Quando si pronuncia la parola Seles, in ambito sportivo, l’associazione mentale immediata è con la tennista jugoslava-statunitense Monica, atleta di primissimo livello degli anni ’90, la maggior parte dei quali passati a dividersi i primati con l’altra, immensa giocatrice teutonica Steffi Graff. Monica non se la prenderà di certo se, attraverso l’aggressione subìta nel 1993 ad Amburgo, approfittiamo per approfondire il nostro, tanto caro tema dell’etica sportiva. In quell’occasione, l’attacco a bordo campo da parte di un mitomane sostenitore della Graff armato di coltello ci ha ricordato quanto fragile possa essere, a volte, il confine tra sana competizione e corrotta sopraffazione. Siamo certi che, tra le linee guida didattiche di ”SELES – Scuola Etica e Libera di Educazione allo Sport”, ci siano anche queste fondanti tematiche.
Seles è un’idea partorita a Gioiosa Jonica nella Locride, dal connubio tra le associazioni di don Milani e Libera del territorio calabrese. Un progetto ambizioso, che mette in correlazione sport ed educazione, a vantaggio di circa 160 ragazzi. Un viaggio che parte dai terreni oggetto di speculazioni edilizie e confiscati alla ‘ndrangheta, sui quali si allenano le selezioni calcistiche Seles del futsal, dei Piccoli Amici e degli Esordienti. Un cammino che fa tappa sui banchi di scuola, dato che già a partire dall’età dei 4 anni, ai ragazzi tesserati viene proposta una formazione d’aula post campo da gioco imperniata su valori quali il rispetto della comunità e del gruppo, l’accettazione della sconfitta, il fair play nella competizione e l’assoluto rifiuto di ogni tipo di violenza. Un percorso, quello di Seles, in continuo divenire, che si muove gioco-forza nella direzione della promozione della propria missione e del proselitismo. Alla luce della necessaria sensibilizzazione pubblica e della fisiologica informazione per la condivisione di tematiche assai delicate quali l’opposizione alle mafie, Seles scende in campo con i nomi delle vittime mafiose stampati sulle divise da gioco. Iniziativa che, nel tempo, ha fatto anche discutere e storcere il naso all’avversario di turno. Diciamolo pure, bandendo facili illusioni.
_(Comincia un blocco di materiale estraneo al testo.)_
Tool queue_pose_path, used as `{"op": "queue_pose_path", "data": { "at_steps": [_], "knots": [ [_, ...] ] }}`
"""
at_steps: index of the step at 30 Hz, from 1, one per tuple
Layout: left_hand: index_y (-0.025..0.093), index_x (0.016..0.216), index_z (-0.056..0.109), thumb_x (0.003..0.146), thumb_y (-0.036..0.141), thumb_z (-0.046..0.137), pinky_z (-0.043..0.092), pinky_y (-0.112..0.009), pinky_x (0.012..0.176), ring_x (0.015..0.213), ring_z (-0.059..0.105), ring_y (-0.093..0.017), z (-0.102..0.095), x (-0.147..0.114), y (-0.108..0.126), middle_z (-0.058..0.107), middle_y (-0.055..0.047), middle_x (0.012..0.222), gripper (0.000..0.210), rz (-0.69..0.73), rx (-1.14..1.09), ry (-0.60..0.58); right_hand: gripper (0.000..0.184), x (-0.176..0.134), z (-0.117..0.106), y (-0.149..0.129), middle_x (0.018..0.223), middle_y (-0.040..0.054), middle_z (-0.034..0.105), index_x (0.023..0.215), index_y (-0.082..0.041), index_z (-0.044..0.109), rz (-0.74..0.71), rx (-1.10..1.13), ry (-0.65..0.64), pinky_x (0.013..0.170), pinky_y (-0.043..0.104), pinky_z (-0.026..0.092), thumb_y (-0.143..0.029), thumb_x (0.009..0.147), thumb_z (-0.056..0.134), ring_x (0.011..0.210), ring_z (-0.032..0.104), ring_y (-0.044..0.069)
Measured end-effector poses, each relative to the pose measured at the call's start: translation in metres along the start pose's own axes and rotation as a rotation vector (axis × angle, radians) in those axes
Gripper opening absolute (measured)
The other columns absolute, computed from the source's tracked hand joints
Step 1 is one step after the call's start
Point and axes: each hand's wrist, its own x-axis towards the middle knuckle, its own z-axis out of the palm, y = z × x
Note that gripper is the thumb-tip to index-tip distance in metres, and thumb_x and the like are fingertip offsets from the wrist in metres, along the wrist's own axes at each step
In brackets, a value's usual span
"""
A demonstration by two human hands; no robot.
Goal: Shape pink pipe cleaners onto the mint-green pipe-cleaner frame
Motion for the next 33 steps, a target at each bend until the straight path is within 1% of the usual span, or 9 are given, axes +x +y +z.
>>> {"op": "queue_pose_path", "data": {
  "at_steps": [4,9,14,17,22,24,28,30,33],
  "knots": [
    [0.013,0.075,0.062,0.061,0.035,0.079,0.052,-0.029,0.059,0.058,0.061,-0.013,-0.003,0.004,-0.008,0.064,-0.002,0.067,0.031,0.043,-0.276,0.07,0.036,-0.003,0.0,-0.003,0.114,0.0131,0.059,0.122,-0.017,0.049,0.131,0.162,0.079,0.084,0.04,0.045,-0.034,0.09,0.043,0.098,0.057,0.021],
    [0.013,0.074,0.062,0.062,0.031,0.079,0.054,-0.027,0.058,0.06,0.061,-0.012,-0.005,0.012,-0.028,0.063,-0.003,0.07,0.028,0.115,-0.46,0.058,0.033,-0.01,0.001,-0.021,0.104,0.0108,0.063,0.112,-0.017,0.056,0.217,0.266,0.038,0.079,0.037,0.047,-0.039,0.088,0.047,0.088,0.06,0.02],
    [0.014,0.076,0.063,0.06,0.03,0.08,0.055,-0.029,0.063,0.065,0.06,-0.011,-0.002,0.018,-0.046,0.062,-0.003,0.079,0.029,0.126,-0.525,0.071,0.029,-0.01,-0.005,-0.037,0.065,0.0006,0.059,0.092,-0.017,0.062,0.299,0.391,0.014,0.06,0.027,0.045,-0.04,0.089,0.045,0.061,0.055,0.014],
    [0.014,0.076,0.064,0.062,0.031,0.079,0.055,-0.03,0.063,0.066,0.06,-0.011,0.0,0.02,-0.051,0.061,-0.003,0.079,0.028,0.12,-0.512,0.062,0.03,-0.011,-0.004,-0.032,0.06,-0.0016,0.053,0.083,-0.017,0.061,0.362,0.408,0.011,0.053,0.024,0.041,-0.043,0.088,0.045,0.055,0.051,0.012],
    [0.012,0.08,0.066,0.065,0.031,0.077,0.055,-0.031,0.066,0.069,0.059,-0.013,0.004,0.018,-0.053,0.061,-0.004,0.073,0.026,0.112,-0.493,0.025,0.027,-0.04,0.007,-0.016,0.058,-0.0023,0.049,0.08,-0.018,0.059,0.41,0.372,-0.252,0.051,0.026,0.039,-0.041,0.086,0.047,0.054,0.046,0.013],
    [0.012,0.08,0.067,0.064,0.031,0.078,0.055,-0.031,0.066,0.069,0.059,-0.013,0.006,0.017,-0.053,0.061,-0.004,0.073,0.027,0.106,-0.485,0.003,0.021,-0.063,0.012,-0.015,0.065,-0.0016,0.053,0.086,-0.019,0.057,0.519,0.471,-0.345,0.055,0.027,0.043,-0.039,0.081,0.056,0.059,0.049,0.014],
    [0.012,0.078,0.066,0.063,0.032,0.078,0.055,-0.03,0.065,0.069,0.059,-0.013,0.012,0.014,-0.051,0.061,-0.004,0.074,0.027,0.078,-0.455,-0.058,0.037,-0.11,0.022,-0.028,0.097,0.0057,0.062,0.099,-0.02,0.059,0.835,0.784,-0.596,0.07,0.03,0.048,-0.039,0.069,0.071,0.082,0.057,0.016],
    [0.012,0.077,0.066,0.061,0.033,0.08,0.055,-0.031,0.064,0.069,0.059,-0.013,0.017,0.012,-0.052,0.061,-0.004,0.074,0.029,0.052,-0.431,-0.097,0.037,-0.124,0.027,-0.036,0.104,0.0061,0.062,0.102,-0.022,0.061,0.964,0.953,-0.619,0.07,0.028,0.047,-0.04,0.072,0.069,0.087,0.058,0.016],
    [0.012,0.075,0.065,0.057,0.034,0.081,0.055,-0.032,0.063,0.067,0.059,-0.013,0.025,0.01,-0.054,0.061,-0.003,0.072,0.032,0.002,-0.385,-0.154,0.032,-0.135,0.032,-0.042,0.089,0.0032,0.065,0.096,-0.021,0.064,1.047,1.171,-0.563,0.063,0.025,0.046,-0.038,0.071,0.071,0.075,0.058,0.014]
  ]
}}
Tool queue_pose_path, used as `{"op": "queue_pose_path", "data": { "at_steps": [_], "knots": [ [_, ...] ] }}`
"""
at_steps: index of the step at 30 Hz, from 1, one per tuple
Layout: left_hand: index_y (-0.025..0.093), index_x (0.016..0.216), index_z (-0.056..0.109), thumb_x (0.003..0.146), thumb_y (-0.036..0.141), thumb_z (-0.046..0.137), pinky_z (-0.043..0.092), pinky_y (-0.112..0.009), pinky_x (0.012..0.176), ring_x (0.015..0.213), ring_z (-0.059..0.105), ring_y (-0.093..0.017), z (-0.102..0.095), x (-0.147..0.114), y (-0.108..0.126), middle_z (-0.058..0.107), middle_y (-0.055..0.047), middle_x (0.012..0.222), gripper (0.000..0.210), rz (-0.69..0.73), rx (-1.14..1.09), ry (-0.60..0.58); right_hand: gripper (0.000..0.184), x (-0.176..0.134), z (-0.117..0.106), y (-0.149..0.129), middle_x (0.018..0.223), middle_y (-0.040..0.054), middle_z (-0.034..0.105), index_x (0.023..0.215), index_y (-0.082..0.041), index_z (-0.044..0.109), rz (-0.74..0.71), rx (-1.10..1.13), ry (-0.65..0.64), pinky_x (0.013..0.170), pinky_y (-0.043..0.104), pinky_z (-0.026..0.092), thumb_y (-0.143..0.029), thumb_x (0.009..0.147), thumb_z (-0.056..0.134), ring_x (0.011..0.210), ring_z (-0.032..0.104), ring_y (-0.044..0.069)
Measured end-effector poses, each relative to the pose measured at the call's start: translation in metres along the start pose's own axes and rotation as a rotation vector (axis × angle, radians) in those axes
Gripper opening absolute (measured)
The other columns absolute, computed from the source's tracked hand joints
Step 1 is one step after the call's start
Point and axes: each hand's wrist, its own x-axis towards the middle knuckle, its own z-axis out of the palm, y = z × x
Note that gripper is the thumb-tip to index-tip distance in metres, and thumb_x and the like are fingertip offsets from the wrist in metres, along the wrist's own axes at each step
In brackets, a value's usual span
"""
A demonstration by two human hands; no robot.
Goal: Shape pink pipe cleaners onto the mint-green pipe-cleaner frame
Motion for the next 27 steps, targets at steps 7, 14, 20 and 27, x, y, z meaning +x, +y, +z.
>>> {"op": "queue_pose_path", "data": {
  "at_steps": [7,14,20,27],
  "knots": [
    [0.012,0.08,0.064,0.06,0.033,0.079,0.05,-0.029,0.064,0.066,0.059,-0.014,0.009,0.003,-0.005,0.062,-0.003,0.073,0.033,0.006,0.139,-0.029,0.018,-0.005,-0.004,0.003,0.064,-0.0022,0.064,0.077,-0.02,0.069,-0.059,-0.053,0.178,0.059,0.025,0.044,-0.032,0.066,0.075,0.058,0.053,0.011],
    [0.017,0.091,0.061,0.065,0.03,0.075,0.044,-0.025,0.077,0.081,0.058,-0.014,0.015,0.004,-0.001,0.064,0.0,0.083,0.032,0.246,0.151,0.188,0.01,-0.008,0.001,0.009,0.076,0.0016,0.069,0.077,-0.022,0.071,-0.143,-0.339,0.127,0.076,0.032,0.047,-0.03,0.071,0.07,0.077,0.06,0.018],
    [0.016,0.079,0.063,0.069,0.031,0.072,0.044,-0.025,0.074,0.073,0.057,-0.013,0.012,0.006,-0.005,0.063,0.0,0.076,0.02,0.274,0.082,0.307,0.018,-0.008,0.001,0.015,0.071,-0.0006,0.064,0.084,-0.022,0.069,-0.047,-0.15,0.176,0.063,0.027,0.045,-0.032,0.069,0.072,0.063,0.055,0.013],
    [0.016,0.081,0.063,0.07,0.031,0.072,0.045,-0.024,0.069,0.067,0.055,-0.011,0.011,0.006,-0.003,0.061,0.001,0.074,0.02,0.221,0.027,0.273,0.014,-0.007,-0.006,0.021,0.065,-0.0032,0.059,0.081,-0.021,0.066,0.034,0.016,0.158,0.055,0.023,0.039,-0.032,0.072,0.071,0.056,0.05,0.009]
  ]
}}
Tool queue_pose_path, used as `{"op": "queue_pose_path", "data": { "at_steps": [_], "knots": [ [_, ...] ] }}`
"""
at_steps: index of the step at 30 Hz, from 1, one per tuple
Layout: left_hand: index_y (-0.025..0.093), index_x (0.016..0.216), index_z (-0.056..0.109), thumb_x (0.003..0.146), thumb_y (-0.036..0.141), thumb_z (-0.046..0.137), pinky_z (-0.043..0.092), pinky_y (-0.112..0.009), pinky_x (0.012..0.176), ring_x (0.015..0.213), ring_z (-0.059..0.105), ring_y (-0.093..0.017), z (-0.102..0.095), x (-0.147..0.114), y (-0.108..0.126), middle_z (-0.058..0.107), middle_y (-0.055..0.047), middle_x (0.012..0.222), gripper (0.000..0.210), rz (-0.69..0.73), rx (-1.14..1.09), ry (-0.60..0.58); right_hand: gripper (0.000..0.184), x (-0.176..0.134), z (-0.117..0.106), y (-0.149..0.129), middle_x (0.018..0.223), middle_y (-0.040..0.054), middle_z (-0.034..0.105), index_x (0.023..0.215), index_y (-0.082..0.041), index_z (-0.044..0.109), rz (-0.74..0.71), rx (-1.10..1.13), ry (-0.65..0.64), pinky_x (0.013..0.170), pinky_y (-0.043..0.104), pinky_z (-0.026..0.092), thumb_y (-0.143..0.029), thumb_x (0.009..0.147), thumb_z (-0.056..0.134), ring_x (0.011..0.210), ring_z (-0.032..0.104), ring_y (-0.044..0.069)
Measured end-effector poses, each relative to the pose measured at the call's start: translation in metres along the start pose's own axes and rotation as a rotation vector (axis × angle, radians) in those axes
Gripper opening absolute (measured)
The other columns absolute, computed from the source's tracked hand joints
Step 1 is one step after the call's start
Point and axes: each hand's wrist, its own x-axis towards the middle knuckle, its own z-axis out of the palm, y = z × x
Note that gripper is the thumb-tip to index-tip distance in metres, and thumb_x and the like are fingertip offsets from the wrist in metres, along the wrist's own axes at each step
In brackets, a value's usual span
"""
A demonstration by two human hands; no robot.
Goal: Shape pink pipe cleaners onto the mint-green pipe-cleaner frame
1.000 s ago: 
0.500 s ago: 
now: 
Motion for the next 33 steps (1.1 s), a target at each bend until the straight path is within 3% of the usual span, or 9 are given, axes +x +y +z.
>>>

La Scuola Etica e Libera di Educazione allo Sport si prefigge un obiettivo che definire complesso è riduttivo: insegnare non solo cosa venga identificato con il termine “mafia”, ma quali siano gli strumenti più efficaci per contrastare il fenomeno. Due, secondo la nostra opinione, gli ostacoli maggiori. Da una parte, un territorio interessato da molteplici criticità economico-sociali, non ultima quella dell’ incontrollato e invasivo flusso migratorio. Dall’altra, il “muro di gomma” con il quale ci si ritrova a confrontarsi quando si cerca di sfibrare dinamiche devianti consolidate e sedimentate nel tempo e nelle comunità. Le intimidazioni, le minacce e gli atti vandalici già subìti da Seles nelle proprie strutture sono lì a testimoniarlo. A maggior ragione, tuttavia, crediamo che l’idea della Scuola di ricominciare dalla cultura, attraverso l’educazione di ragazzi e bambini in tenera età, sia la carta vincente. Così come siamo assolutamente fermi nel ribadire come lo sport sia la chiave di volta, o l’asso nella manica per rimanere ancorati al concetto precedente, per la restituzione e la qualificazione di rapporti interpersonali maggiormente votati alla trasparenza, all’onestà e alla solidarietà. Pindaro, Overtime Festival e Storie all’Overtime hanno da sempre come nucleo delle proprie attività il sostentamento questo tipo di progetti. Non smetteremo mai di fornire il nostro contributo. Amplificando la voce di chi ha qualcosa di etico e sportivo da dire.